O poeta da língua espanhola mais lido e celebrado no mundo inteiro, Neruda recebeu o Prêmio Nobel de Literatura em 71. Chileno amado em seu país e nas Américas, inclusive aqui no Brasil, seus livros mais conhecidos talvez sejam Vinte Poemas de Amor e Uma Canção Desesperada e Canto Geral.
Pablo Neruda era alguém que participava das dores do seu povo e da América Latina, alguém para quem a poesia era também arma política contra o autoritarismo e as injustiças.
Ditadores odeiam os poetas do povo. Não suportam poemas que se aninham nos corações de homens e mulheres. Sabem da força das palavras que falam da possibilidade de um mundo melhor. Abominam versos que falam da grandeza da liberdade e da necessidade de lutar por ela.
Em suas memórias publicadas postumamente, Neruda escreveu:
“A vida política veio como uma tempestade para me tirar do meu trabalho. Voltei mais uma vez para a multidão. A multidão humana tem sido para mim a lição da minha vida.

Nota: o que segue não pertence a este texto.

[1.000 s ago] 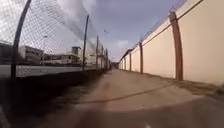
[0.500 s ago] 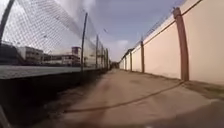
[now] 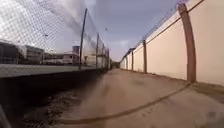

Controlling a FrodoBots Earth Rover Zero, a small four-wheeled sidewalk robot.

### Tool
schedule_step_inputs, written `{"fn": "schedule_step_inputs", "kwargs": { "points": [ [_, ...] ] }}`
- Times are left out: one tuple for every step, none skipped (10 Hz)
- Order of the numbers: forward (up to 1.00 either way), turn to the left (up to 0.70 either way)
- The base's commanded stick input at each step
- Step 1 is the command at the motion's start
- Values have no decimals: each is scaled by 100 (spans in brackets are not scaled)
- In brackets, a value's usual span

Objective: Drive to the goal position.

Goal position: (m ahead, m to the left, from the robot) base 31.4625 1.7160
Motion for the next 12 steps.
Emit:
{"fn": "schedule_step_inputs", "kwargs": {
  "points": [
    [70,-35],
    [70,-35],
    [70,-35],
    [70,-35],
    [70,-35],
    [70,-35],
    [70,-35],
    [70,-35],
    [70,-35],
    [70,-35],
    [70,-35],
    [70,-35]
  ]
}}
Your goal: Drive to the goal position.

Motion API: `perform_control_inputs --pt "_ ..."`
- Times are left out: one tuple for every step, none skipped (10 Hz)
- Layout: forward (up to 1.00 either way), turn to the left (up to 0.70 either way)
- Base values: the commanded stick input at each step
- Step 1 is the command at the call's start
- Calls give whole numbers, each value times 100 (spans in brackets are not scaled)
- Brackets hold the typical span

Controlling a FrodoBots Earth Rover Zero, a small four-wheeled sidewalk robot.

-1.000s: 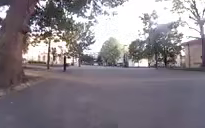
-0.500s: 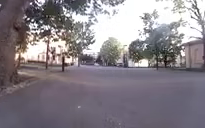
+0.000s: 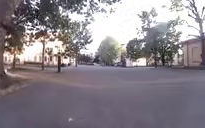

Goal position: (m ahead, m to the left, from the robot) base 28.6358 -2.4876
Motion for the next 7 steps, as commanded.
perform_control_inputs --pt "70 0" --pt "70 0" --pt "70 0" --pt "70 0" --pt "70 0" --pt "70 0" --pt "70 0"
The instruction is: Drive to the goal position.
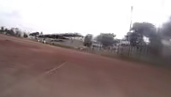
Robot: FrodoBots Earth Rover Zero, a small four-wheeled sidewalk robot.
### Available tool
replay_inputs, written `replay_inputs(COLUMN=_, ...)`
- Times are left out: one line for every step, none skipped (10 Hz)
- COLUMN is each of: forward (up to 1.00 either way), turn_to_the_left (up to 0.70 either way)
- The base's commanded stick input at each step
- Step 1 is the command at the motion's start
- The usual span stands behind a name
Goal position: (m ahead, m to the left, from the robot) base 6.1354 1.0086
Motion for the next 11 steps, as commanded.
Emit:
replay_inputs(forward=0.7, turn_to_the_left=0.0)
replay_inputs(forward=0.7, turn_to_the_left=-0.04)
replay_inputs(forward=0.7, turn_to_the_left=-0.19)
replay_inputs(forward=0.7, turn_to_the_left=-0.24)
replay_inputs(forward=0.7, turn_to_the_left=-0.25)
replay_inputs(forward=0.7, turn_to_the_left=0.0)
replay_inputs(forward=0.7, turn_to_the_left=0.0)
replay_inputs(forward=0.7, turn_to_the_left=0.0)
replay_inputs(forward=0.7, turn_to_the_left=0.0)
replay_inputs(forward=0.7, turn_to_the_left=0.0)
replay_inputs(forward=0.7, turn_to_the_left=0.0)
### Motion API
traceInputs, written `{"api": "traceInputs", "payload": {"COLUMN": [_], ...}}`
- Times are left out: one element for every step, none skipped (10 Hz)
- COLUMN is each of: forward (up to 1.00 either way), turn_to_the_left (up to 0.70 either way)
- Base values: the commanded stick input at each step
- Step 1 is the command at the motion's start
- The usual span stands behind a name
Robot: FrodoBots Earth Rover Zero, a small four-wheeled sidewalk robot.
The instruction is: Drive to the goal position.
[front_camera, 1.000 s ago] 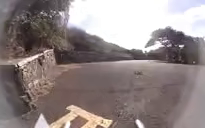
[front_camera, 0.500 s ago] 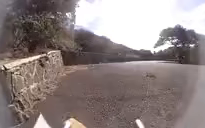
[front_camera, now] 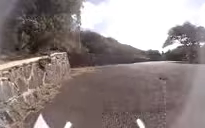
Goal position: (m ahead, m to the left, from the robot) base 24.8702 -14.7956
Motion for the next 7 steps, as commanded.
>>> {"api": "traceInputs", "payload": {"forward": [0.7, 0.7, 0.7, 0.7, 0.7, 0.7, 0.7], "turn_to_the_left": [0.2, 0.09, 0.07, 0.06, 0.02, 0.01, 0.0]}}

Posso chegar a ela com a timidez inerente do poeta, com o medo do tímido, mas, uma vez no seu seio, sinto-me transfigurado. Eu faço parte da maioria essencial, sou mais uma folha na grande árvore humana. Solidão e multidão continuarão a ser deveres elementares do poeta do nosso tempo.
Em solidão, a minha vida foi enriquecida pela batalha das ondas na costa chilena. Fiquei intrigado e apaixonado pelas águas de combate e pelas rochas em combate, pela multiplicação da vida oceânica, pela formação impecável das “aves errantes”, pelo esplendor da espuma do mar.
Mas aprendi muito mais com a grande maré das vidas, com a ternura vista em milhares de olhos que me olhavam ao mesmo tempo. Essa mensagem pode não ser possível a todos os poetas, mas quem quer que a tenha sentido guardá-la-á no seu coração, desenvolvê-la-á no seu trabalho.
É memorável e desolador para o poeta ter encarnado para muitos homens, por um minuto, a esperança.”
Esse foi o poeta assassinado por Pinochet e seus sicários.